Energy-from-waste plants produce air pollution control (APC) residues – hazardous wastes that have proved difficult to treat and dispose of in accordance with the specifications of EU legislation – and the amount of these is set to increase as additional waste is diverted from landfill to energy recovery. Finally, construction and demolition projects such as the Olympics site generated large quantities of contaminated soils that still go predominantly to landfill.
The need for new infrastructure
As part of the hazardous waste strategy, Defra identifies types of hazardous waste treatment facility for which there is a current or predicted shortfall in capacity. These are treatment facilities for APC residues and flat screen monitors; plant for the washing and bio-remediation of contaminated soils; disposal facilities for mercury; additional infrastructure for the treatment of WEEE; recycling of NiCd and lithium batteries; thermal desorption of oily sludges and filter cakes; oil regeneration; and processing of insulation foams containing ozone depleting substances.
The Government will seek to encourage the development of these facilities, e.g. through the planning system.
Scope of hazardous waste regulation
Waste duty of care
Most hazardous wastes fall within the scope of controlled waste regulations. Controlled waste is defined as household, commercial and industrial waste, including non-natural wastes from agriculture and mining. It excludes animal byproducts, radioactive waste, gaseous emissions and liquid effluents, which are regulated under separate legislation. All controlled waste is subject to the general Waste Duty of Care, which places a responsibility on waste holders to ensure that their waste does not cause harm to human health or the environment, even once it is outside their control. Producers of hazardous waste must take particular care to ensure that their waste is treated or disposed of at a site that holds an appropriate environmental permit for hazardous waste.
Hazardous Waste Regulations
The statutory definition of hazardous waste is found in the Hazardous Waste (England and Wales) Regulations 2005. In essence, a hazardous waste is one that is marked with an asterisk on the European Waste Catalogue, a comprehensive list of waste streams drawn up by the European Commission. Waste will only be hazardous if it possesses one of 15 hazardous properties.
Anyone producing more than 500kg per annum of hazardous waste must notify the Environment Agency or the Scottish Environment Protection Agency (SEPA). Shipments of hazardous waste must be accompanied by a hazardous waste consignment note.

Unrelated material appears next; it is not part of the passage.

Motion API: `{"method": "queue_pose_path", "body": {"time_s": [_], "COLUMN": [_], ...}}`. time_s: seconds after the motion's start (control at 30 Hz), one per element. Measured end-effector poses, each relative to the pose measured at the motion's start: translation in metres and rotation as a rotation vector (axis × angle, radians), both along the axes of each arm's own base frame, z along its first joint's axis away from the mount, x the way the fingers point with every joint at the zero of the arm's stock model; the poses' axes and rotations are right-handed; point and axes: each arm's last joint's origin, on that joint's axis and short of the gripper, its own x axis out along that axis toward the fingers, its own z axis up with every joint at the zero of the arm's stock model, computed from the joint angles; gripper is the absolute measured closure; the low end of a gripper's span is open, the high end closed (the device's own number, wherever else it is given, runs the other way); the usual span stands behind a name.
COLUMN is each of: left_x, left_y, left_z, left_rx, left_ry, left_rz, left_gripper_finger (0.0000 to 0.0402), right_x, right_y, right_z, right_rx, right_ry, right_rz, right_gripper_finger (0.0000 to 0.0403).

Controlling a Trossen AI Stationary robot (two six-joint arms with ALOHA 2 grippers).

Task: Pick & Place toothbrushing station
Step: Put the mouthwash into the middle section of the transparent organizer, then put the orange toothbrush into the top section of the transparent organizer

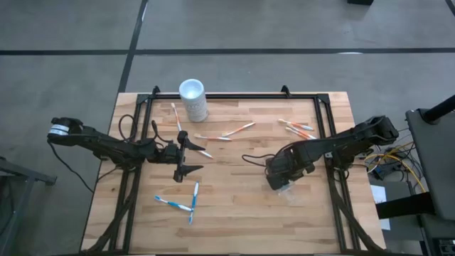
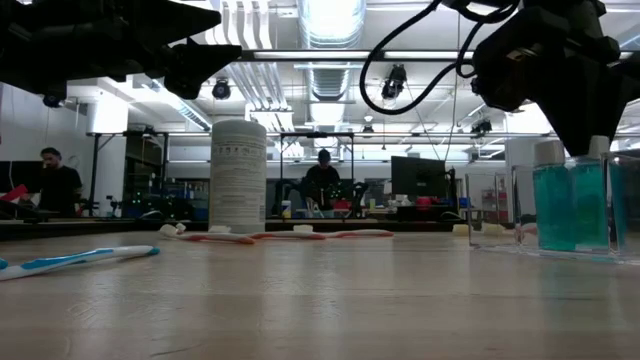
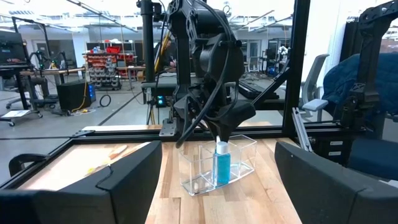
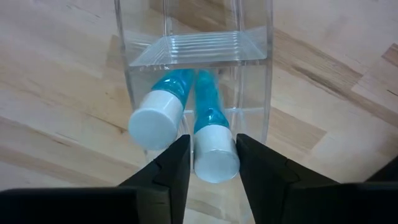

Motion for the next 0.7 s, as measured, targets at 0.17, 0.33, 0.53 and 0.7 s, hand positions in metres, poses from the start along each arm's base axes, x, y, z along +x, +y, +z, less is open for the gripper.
{"method": "queue_pose_path", "body": {"time_s": [0.17,0.33,0.53,0.7], "left_x": [0.0000,0.0001,0.0003,0.0005], "left_y": [0.0000,0.0000,-0.0001,-0.0001], "left_z": [-0.0001,-0.0010,-0.0025,-0.0038], "left_rx": [0.000,0.001,0.003,0.005], "left_ry": [0.001,0.010,0.026,0.040], "left_rz": [0.000,0.000,-0.001,0.000], "left_gripper_finger": [0.0083,0.0083,0.0083,0.0083], "right_x": [-0.0001,-0.0001,-0.0001,-0.0001], "right_y": [0.0000,0.0001,0.0001,0.0000], "right_z": [0.0000,0.0000,0.0000,0.0000], "right_rx": [0.001,0.004,0.004,0.004], "right_ry": [0.001,0.002,0.002,0.003], "right_rz": [-0.001,-0.003,-0.003,-0.004], "right_gripper_finger": [0.0261,0.0246,0.0225,0.0216]}}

Wastes comprising of, or containing, hazardous chemicals are subject to the same health and safety legislation as any other hazardous substances. This includes the Control of Substances Hazardous to Health Regulations 2002 (COSHH), the Control of Asbestos Regulations 2012 and fire safety legislation.
Where hazardous waste is transported by road, the Agreement Concerning the International Carriage of Dangerous Goods by Road (ADR) (the EU regulation on the transport of dangerous goods by road) may apply.
All wastes, whether hazardous or not, may only be transported by a carrier registered with the Environment Agency or SEPA. If a vehicle carrying hazardous waste is involved in an accident and pollution of land or water results, this could well qualify as “environmental damage” under the Environmental Damage (Prevention and Remediation) Regulations 2009.